[Start of Attachment]

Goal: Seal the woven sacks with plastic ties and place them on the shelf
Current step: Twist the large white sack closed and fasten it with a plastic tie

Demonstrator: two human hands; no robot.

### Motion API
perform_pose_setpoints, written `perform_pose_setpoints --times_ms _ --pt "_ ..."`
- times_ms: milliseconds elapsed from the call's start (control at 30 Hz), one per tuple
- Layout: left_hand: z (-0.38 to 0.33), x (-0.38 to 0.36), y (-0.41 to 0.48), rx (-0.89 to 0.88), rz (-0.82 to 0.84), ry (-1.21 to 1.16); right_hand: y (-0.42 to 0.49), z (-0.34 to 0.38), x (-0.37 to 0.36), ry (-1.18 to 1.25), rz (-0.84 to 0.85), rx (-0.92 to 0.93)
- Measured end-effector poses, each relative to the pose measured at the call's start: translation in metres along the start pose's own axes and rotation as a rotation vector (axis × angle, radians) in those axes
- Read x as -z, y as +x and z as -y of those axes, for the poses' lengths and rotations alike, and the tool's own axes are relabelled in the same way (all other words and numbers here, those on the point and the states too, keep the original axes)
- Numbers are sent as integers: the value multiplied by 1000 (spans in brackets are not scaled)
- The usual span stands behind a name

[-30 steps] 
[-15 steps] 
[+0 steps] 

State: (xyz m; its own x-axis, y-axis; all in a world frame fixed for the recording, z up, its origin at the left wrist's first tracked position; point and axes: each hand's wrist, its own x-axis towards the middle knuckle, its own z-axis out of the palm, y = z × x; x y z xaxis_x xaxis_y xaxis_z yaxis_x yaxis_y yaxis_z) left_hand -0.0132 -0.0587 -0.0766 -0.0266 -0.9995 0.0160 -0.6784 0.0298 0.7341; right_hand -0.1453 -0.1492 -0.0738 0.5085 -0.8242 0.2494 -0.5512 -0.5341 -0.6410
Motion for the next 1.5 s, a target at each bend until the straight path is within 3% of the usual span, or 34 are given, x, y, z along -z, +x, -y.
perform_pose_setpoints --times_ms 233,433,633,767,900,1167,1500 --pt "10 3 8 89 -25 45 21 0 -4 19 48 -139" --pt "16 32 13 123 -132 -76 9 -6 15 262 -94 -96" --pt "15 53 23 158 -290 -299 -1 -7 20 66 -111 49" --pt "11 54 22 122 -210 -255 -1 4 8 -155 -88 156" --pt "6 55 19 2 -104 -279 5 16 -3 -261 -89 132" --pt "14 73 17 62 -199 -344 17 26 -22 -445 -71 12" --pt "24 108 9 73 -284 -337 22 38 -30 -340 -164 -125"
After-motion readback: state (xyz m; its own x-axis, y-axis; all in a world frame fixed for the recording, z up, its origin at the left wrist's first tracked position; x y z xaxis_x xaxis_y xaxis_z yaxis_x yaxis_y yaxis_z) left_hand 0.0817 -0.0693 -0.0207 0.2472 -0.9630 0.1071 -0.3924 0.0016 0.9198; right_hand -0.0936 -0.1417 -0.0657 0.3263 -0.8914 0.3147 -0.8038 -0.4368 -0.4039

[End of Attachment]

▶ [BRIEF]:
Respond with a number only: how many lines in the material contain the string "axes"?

▶ [ANSWER TO THIS EXERCISE]:
3